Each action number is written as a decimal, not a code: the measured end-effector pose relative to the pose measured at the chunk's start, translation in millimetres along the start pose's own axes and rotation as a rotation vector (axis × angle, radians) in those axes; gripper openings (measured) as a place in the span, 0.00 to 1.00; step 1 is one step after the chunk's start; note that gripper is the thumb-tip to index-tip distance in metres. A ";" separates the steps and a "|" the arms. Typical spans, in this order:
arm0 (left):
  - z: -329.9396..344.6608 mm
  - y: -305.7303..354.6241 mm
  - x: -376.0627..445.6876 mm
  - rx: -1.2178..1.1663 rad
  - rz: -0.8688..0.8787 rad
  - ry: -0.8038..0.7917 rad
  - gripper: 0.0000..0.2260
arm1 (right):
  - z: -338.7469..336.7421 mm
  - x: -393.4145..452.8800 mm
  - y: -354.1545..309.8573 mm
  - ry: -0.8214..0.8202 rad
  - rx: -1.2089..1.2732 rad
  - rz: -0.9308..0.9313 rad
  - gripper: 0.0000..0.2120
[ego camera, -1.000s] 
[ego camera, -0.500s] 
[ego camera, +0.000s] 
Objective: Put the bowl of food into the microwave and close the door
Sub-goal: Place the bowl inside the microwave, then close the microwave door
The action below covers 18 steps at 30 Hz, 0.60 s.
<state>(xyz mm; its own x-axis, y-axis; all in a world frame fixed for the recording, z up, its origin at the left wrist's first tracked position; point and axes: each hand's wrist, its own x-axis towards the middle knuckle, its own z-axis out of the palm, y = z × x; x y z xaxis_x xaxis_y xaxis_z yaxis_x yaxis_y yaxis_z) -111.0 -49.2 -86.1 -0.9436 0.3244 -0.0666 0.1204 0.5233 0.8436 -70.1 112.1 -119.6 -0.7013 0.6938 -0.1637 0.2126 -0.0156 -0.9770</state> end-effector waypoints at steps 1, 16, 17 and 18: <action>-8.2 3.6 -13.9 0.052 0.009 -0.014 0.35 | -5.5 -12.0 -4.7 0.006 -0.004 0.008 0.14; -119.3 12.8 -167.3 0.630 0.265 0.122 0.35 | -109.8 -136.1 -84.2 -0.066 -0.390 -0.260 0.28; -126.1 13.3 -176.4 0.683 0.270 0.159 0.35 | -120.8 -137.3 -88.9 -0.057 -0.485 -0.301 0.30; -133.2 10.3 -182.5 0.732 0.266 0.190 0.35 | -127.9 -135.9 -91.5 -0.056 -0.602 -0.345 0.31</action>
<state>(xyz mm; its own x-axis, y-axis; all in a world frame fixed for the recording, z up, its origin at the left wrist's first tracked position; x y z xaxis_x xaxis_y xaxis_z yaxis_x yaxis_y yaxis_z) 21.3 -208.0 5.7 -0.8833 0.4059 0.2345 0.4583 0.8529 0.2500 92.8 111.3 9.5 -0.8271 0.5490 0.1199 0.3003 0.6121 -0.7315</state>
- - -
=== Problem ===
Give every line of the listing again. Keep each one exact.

=== Response to the task ===
Each action number is written as a decimal, not a code: the measured end-effector pose relative to the pose measured at the chunk's start, translation in millimetres along the start pose's own axes and rotation as a rotation vector (axis × angle, radians) in those axes; gripper openings (measured) as a place in the span, 0.00 to 1.00; step 1 is one step after the chunk's start; note that gripper is the thumb-tip to index-tip distance in metres. A ";" separates the steps and a "|" the arms. Typical spans, in this order:
arm0 (left):
  - z: -329.9396..344.6608 mm
  - y: -305.7303..354.6241 mm
  - x: -376.0627..445.6876 mm
  - rx: -1.2178..1.1663 rad
  - rz: -0.8688..0.8787 rad
  - ry: -0.8038..0.7917 rad
  - gripper: 0.0000..0.2260
arm1 (right):
  - z: -338.7469..336.7421 mm
  - x: -393.4145..452.8800 mm
  - y: -354.1545..309.8573 mm
  - ry: -0.8214..0.8202 rad
  - rx: -1.2089..1.2732 rad
  - rz: -0.9308..0.9313 rad
  - gripper: 0.0000..0.2120
[ego camera, -1.000s] 
[ego camera, -0.500s] 
[ego camera, +0.000s] 
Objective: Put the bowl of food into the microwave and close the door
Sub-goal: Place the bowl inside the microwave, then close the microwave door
The action below covers 18 steps at 30 Hz, 0.60 s.
<state>(xyz mm; its own x-axis, y-axis; all in a world frame fixed for the recording, z up, its origin at the left wrist's first tracked position; point and axes: each hand's wrist, its own x-axis towards the middle knuckle, its own z-axis out of the palm, y = z × x; x y z xaxis_x xaxis_y xaxis_z yaxis_x yaxis_y yaxis_z) -111.0 -49.2 -86.1 -0.9436 0.3244 -0.0666 0.1204 0.5233 0.8436 -70.1 112.1 -119.6 -0.7013 0.6938 -0.1637 0.2126 -0.0156 -0.9770</state> end-effector waypoints at steps 1, 16, 17 and 18: <action>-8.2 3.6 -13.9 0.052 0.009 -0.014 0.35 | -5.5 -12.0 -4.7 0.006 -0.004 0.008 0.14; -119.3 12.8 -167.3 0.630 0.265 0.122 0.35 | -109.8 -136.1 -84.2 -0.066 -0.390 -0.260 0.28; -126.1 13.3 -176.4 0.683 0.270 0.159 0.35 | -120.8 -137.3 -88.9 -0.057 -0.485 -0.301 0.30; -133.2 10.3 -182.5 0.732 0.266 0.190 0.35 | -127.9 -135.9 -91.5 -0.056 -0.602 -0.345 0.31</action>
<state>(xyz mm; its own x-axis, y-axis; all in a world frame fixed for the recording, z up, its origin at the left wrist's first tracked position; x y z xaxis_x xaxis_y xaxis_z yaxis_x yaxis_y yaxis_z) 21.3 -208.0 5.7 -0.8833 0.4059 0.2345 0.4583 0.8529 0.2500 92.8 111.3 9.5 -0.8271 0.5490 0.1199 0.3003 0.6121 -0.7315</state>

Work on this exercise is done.